▶ [WHAT YOU HAVE TO DO]: Restate, word for word, the lines from the opening line of the data through the line containing "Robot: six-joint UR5", both included, and nothing else.

▶ [RECORDS FOR THE TASK]:
┄┄┄┄┄┄┄┄┄┄

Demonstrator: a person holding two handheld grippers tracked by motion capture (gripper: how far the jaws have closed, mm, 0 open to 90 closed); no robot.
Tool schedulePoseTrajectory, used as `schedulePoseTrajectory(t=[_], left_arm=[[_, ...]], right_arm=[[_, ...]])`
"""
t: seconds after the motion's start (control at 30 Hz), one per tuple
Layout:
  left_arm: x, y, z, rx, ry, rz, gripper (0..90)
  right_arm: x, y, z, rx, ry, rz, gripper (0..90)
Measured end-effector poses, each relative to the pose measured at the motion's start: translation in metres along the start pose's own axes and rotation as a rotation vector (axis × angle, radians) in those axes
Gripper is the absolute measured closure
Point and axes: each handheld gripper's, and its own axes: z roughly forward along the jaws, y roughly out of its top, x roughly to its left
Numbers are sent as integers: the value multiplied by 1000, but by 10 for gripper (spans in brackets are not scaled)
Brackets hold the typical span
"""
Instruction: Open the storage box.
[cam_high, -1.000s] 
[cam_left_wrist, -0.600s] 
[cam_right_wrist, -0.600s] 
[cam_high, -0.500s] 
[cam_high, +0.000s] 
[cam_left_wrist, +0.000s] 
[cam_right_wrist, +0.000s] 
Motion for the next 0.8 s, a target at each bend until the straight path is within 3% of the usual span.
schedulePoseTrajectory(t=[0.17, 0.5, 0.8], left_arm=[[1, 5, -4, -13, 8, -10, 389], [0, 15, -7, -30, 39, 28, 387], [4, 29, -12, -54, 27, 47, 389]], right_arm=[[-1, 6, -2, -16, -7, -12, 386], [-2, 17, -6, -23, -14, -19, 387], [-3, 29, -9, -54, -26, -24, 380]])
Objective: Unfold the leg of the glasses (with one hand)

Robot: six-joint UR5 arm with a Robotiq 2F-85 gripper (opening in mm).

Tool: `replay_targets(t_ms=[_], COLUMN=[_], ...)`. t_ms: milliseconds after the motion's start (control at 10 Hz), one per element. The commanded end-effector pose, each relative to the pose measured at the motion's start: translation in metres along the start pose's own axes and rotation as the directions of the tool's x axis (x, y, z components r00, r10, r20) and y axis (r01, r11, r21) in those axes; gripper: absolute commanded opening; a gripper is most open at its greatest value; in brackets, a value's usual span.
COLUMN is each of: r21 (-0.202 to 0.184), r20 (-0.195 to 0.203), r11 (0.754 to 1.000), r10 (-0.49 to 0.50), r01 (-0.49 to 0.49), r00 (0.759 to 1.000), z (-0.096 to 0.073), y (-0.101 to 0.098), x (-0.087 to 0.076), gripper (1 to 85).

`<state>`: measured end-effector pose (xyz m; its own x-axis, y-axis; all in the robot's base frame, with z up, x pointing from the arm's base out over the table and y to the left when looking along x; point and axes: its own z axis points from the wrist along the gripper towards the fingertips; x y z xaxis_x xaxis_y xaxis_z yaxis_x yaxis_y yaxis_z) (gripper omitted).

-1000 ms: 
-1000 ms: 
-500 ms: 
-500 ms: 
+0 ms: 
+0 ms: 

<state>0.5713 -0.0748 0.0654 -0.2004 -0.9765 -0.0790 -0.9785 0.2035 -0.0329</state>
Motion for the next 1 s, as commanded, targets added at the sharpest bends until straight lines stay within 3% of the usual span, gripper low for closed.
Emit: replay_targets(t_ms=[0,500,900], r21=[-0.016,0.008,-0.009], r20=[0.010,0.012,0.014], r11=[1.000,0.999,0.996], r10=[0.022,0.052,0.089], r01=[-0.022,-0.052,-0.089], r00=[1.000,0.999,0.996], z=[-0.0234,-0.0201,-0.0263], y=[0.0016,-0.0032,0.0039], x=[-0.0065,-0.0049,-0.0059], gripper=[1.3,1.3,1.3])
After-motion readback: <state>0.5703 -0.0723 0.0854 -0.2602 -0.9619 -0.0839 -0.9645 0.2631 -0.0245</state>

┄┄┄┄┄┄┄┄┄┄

▶ [TASK SOLUTION]:
Demonstrator: a person holding two handheld grippers tracked by motion capture (gripper: how far the jaws have closed, mm, 0 open to 90 closed); no robot.
Tool schedulePoseTrajectory, used as `schedulePoseTrajectory(t=[_], left_arm=[[_, ...]], right_arm=[[_, ...]])`
"""
t: seconds after the motion's start (control at 30 Hz), one per tuple
Layout:
  left_arm: x, y, z, rx, ry, rz, gripper (0..90)
  right_arm: x, y, z, rx, ry, rz, gripper (0..90)
Measured end-effector poses, each relative to the pose measured at the motion's start: translation in metres along the start pose's own axes and rotation as a rotation vector (axis × angle, radians) in those axes
Gripper is the absolute measured closure
Point and axes: each handheld gripper's, and its own axes: z roughly forward along the jaws, y roughly out of its top, x roughly to its left
Numbers are sent as integers: the value multiplied by 1000, but by 10 for gripper (spans in brackets are not scaled)
Brackets hold the typical span
"""
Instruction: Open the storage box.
[cam_high, -1.000s] 
[cam_left_wrist, -0.600s] 
[cam_right_wrist, -0.600s] 
[cam_high, -0.500s] 
[cam_high, +0.000s] 
[cam_left_wrist, +0.000s] 
[cam_right_wrist, +0.000s] 
Motion for the next 0.8 s, a target at each bend until the straight path is within 3% of the usual span.
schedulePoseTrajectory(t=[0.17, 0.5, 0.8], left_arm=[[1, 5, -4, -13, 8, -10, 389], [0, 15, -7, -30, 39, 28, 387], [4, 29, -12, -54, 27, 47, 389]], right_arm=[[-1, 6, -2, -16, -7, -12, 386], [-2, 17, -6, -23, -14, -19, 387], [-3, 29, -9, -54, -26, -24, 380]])
Objective: Unfold the leg of the glasses (with one hand)

Robot: six-joint UR5 arm with a Robotiq 2F-85 gripper (opening in mm).

With the output given, the exercise is complete.